Tim Kelsey (centre) head of the Australian Digital Health Agency
As the privacy and security controversy surrounding the Turnbull government’s My Health Record debacle enters its third week, there were no concrete resolutions in sight to allay the concerns of the Australian people, whose rights were literally being politicised in the process.
So much has been said, including by Health Minister Greg Hunt, over the past several days in an attempt to allay Australians’ concerns. And many of it has been proven to be incorrect.
But what this fall-out has shown, if anything, is that many Australian people do, in fact, care about their privacy, especially when it comes to their deeply intimate and personal health records. They also care about whether the security of the system (not to be confused with “privacy”) is up-to-scratch, or safeguarded by bank- or “military-grade” protections, as the minster likes to claim.
And while the majority agree that there are benefits to centralising a health record, they have overwhelmingly rejected, in its current form, the health file the government has prescribed them.
The chance for a speedy recovery for My Health Record now lies with the Health Minister, along with Prime Minister Malcolm Turnbull, fixing myriad concerns with the legislation and implementation.
The key issues they face that must be resolved, however, are systemic and involve restoring trust. There are eight things the Turnbull government could do right now to fix this mess:
- Require a second factor of authentication for healthcare professionals beyond username and password;
- Set better default access restrictions. Optometrists shouldn’t be able to see everything, for instance;
- Close up the legislation surrounding warantless access by law-enforcement agencies and have it in law to require judicial oversight before a record is released;
- Move back to opt-in, use existing funds to advertise the benefits of opting in;
- If this is truly about control, make the My Health Records Act 2012 exempt from the Archives Act 1983. That way, people can actually purge their individual records or whole record entirely, not just have them “cancelled”;
- Make it opt-in for your data to be used for research purposes (it’s on by default once you have a record);
- Make it opt-in for each individual piece of health data to be uploaded (“Healthcare providers do not need to explicitly obtain permission from the patient before accessing or uploading information” to their record, a government document states, though patients are able to say they don’t want records uploaded); and
- Revoke third-party apps’ access to the data. Companies such as Health Engine cannot be trusted to hold this data, especially given their past tendencies to sell it.

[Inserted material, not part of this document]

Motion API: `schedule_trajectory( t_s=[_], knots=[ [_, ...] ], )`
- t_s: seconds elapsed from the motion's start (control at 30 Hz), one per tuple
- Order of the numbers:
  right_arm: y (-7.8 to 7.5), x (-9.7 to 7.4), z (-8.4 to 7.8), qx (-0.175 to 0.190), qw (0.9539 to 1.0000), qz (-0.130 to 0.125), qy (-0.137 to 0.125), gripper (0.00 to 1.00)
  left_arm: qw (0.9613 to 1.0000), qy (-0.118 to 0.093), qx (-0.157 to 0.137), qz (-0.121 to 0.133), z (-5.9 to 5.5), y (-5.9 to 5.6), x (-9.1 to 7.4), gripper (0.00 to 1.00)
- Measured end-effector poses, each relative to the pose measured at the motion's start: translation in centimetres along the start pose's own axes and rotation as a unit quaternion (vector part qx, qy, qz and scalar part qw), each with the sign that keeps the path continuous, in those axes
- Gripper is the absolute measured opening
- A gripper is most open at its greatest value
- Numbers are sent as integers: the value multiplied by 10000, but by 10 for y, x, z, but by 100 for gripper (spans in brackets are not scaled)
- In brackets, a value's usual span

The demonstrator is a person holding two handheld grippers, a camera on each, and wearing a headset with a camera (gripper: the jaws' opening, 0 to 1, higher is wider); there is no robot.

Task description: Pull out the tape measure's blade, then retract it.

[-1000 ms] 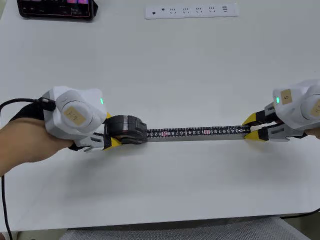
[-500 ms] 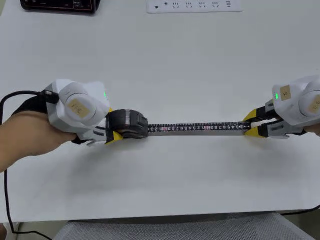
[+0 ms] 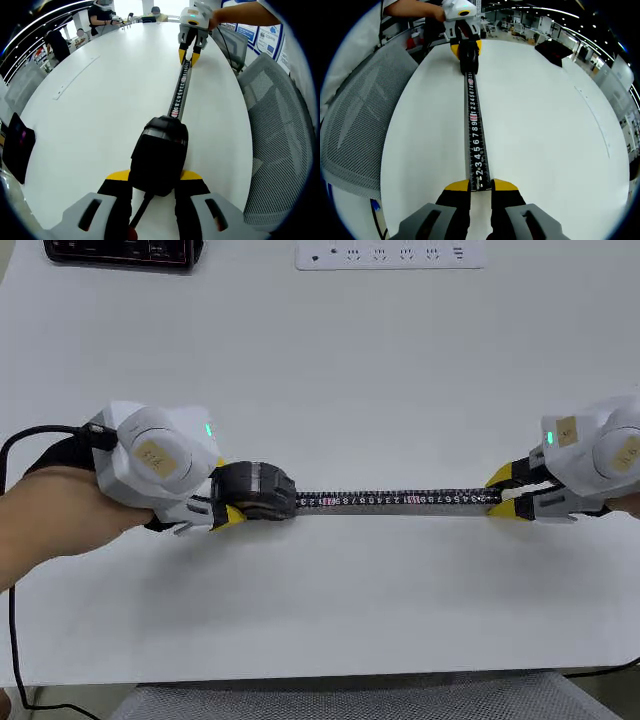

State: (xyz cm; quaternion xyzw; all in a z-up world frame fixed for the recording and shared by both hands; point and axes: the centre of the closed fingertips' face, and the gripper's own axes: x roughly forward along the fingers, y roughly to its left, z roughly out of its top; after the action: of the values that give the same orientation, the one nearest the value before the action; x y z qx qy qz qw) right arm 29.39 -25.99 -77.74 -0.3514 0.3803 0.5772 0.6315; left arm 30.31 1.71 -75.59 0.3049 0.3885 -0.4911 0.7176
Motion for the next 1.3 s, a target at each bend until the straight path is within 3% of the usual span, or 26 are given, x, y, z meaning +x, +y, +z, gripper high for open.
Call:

As it stands, the system is designed to be as accessible as it could be. And while that means it can (and should) be accessed in life-threatening situations by those who need it, it places convenience before security, meaning those with malicious intent can (and will) penetrate it.
What bad people do with that information could have dire consequences on human life and be far more devastating than the benefits one might be likely to reap from a centralised record. Cast your mind back to when adultery website Ashley Madison was hacked, resulting in death by suicide of multiple individuals, including a pastor. Now imagine what’s possible, if not probable, with this system, whereby someone with a stigmatised health issue is outed by hackers.
None of this is fantasy either. And it doesn’t even take hackers for things to go badly wrong. In June 2016, it was revealed in South Australia that five healthcare staff had been sacked for spying on patient records. The spying scandal erupted “after it emerged 13 clinicians had hacked into Cy Walsh’s medical records without authority, after the son of murdered Crows’ coach Phil Walsh was brought to Flinders Medical Centre after the stabbing at the family home last year”.
All 13 staff have since been “disciplined”, News Corp reported at the time, while at least a further nine patients had their records browsed without authority by at least 24 SA Health staff.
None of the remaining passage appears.